Congratulations on receiving an offer to study Mathematics (including Mathematics and Computer Science and Mathematics and Philosophy) at Balliol! We know that some of you might want to start preparing for the course, and we have put together some suggestions for activities that you might like to do.
There is no compulsory preliminary reading that you need to do, but there are several things that you can do as useful preparation to help you when you arrive in Oxford. The only initial knowledge assumed is common to most A-level (and equivalent) syllabuses, but it is worth making sure that you are up to speed with certain key topics. There are some sheets of practice problems that you can use to help; please work through them carefully to make sure that you’re happy with the ideas covered, and do some background reading to fill in any gaps. We’d suggest concentrating on this in September, so that the material is fresh in your mind at the start of term. There are some additional materials about bridging the gap.

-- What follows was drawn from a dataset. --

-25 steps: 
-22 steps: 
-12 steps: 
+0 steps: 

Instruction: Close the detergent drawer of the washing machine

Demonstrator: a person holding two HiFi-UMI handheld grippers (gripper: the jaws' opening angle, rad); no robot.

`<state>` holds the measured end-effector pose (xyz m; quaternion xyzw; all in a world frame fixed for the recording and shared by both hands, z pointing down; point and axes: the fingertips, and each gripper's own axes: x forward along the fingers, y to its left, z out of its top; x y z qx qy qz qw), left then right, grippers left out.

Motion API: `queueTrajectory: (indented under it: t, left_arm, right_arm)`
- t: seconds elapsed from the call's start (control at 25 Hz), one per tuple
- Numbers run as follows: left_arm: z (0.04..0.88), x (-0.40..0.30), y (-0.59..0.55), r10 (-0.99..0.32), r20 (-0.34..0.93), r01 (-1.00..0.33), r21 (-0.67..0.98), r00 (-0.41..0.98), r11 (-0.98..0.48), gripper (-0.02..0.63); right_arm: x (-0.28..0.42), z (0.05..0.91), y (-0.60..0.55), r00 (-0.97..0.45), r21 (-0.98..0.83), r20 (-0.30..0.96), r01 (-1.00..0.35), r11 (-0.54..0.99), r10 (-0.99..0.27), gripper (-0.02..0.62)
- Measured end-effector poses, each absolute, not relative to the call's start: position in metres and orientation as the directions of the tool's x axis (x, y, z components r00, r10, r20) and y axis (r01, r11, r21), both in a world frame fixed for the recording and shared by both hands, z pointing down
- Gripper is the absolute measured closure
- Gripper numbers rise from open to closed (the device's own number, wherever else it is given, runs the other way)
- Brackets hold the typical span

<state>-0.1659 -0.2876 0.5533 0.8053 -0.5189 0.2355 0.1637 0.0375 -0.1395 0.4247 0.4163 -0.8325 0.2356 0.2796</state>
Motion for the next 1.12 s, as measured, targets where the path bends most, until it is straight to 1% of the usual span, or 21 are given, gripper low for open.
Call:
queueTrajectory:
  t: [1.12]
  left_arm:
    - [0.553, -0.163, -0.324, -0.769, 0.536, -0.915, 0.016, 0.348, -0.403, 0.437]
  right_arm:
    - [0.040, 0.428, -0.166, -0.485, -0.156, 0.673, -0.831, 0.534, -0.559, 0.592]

The Mathematical Institute has a booklet called ‘How do Undergraduates do Mathematics?’ on its website and we suggest you read it carefully before you come to Oxford.
Preparing for a Maths degree
There are some books available to help students make the transition from school mathematics to university mathematics; some of you will like to look at these. They include:
- Lara Alcock, How to Study for a Mathematics Degree (Oxford University Press)
- Kevin Houston, How to Think Like a Mathematician (Cambridge University Press)
If you would like further problems to tackle, you could look at the NRICH collections designed specifically for students about to embark on mathematics degrees: preparation for pure maths and preparation for applied maths. There are also lots of excellent problems on Underground Mathematics that invite you to think deeply about the material you have learned at school.
Introduction to the first-year courses
You will study a range of courses during your first year, and you can read about these on the Mathematics Institute website. In particular, you may wish to browse the synopses and reading lists for the first-year (‘Prelims’) courses, and there is a page of useful information specifically for first-year mathematicians.
You might want to start reading in advance on some topics in the first-year course, particularly in any area which may be completely new to you, but this is not compulsory.
Some suggested books relevant to the topics common to Mathematics, Mathematics and Philosophy, and Mathematics and Computer Science are:
- C. Plumpton, E. Shipton & R.L. Perry, Proof (Macmillan)
- J. Rotman, Journey into Mathematics: An Introduction to Proofs (Prentice Hall)
- G. Smith, Introductory Mathematics: Algebra and Analysis (Springer)
- J. Baylis, What is Mathematical Analysis? (Macmillan)
- T.S. Blyth & E.F. Robertson, Basic Linear Algebra (Springer)
Some books relevant to the Applied Mathematics topics are:
- D. Stirzaker, Probability and Random Variables: A beginner’s guide (Cambridge)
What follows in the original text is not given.